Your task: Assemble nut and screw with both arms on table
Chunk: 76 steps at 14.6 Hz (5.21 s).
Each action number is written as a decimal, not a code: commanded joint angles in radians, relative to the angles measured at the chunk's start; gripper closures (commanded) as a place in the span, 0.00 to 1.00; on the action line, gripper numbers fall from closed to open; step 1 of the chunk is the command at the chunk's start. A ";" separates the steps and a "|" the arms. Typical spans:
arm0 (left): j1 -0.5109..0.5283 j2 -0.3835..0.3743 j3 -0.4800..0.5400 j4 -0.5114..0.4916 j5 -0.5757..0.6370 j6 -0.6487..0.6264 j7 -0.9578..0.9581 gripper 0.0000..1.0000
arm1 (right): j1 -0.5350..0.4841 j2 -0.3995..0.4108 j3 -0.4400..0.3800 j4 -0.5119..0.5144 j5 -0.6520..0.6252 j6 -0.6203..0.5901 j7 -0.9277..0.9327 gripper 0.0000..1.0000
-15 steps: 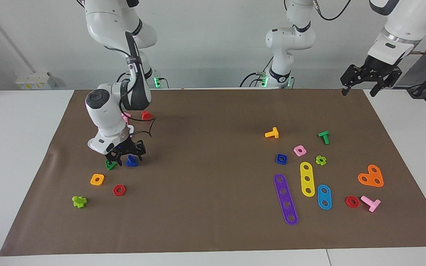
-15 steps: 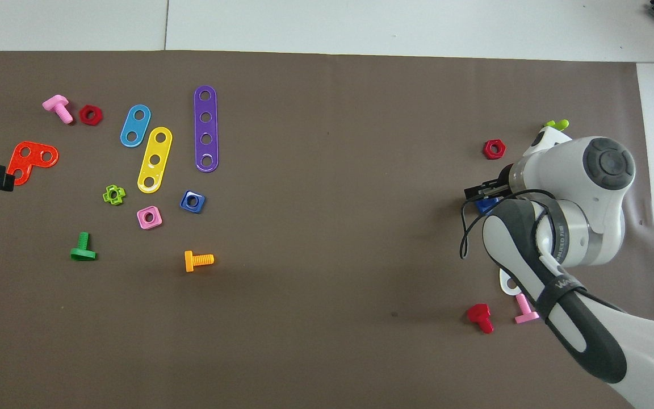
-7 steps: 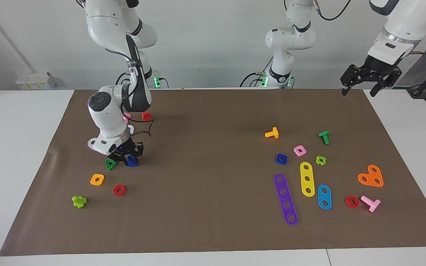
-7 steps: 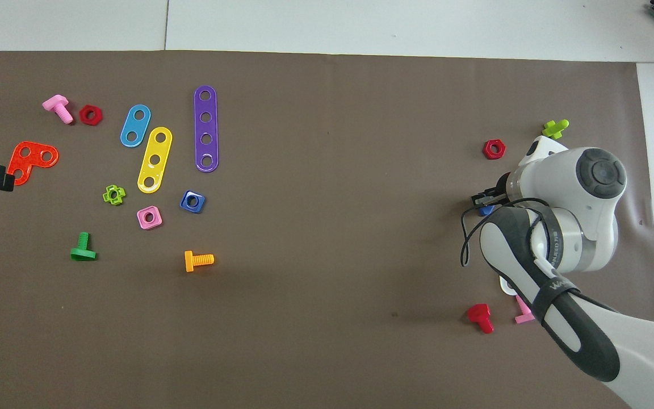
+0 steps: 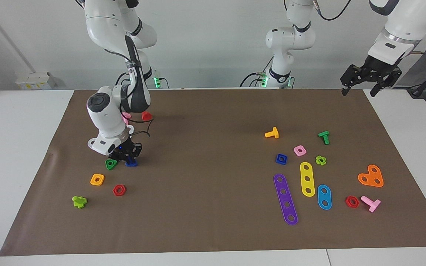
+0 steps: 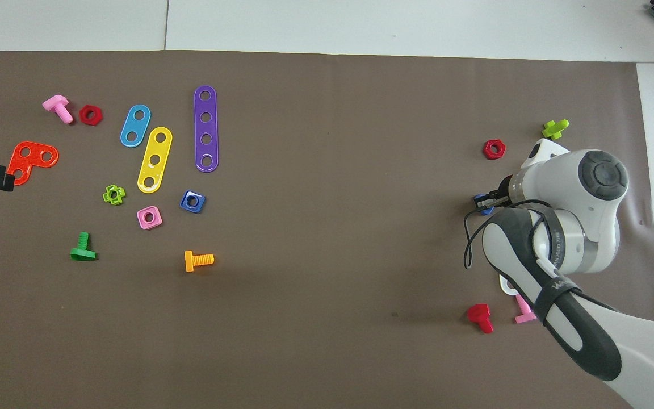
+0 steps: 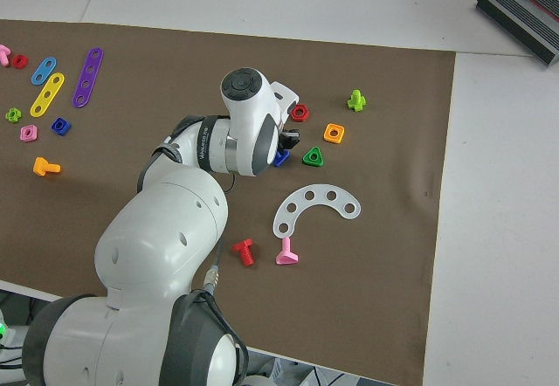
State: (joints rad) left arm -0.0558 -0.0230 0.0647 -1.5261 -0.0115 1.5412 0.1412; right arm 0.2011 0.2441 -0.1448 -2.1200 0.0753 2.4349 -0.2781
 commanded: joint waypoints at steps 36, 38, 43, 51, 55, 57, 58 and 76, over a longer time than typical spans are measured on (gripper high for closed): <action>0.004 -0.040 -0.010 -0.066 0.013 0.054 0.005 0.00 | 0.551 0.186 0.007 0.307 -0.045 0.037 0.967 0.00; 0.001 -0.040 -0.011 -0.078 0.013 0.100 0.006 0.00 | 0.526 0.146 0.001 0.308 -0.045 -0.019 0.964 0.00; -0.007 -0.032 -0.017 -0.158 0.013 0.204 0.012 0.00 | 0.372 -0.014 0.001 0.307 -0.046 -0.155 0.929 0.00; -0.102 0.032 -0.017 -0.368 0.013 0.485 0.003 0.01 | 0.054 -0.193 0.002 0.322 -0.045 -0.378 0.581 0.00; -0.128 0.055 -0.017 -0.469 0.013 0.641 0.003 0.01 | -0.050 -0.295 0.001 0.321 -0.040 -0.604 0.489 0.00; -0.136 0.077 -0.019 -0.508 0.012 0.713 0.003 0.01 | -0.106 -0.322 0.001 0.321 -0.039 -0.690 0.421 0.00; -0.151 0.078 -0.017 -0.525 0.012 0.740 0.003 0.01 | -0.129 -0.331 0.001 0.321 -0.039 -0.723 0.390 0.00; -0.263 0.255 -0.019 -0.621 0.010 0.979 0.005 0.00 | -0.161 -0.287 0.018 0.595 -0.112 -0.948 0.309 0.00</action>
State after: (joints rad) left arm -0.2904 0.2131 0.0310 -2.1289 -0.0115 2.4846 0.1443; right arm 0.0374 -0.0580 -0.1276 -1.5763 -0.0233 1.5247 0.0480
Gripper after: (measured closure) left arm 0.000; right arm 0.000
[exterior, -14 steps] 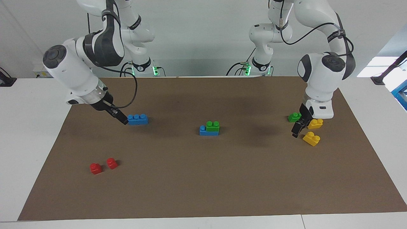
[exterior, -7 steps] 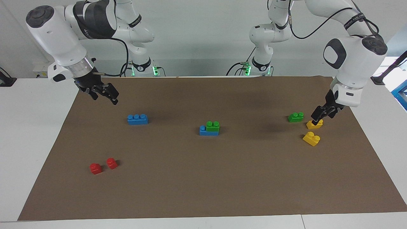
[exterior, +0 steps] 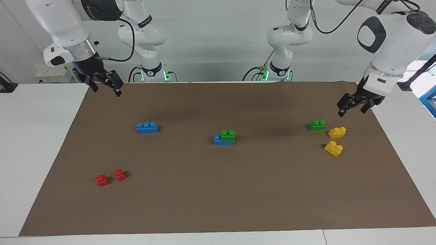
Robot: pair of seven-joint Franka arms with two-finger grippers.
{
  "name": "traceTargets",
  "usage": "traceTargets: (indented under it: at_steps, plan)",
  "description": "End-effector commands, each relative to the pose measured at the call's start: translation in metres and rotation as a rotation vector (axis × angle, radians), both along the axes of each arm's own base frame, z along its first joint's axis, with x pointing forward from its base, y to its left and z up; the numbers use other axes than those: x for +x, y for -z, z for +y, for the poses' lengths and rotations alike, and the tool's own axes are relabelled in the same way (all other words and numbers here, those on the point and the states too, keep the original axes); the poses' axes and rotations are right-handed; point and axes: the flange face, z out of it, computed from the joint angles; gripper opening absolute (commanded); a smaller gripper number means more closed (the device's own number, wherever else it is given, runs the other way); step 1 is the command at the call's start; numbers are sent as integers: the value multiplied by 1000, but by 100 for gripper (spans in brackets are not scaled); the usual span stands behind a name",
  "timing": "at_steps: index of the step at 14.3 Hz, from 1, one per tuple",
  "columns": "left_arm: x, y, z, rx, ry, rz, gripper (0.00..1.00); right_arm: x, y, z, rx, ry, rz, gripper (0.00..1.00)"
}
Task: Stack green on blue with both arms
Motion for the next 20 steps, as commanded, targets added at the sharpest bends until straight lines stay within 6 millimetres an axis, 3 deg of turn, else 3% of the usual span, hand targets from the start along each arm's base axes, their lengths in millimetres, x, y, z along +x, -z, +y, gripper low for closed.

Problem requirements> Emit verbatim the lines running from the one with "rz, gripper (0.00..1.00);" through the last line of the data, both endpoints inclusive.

Final answer>
  "columns": "left_arm: x, y, z, rx, ry, rz, gripper (0.00..1.00); right_arm: x, y, z, rx, ry, rz, gripper (0.00..1.00)"
}
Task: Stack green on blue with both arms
Motion for the next 20 steps, as commanded, targets added at the sharpest bends until straight lines stay within 6 millimetres an axis, 3 deg of turn, else 3% of the usual span, hand targets from the start along each arm's base axes, their lengths in millimetres, x, y, z along +x, -z, +y, gripper low for closed.

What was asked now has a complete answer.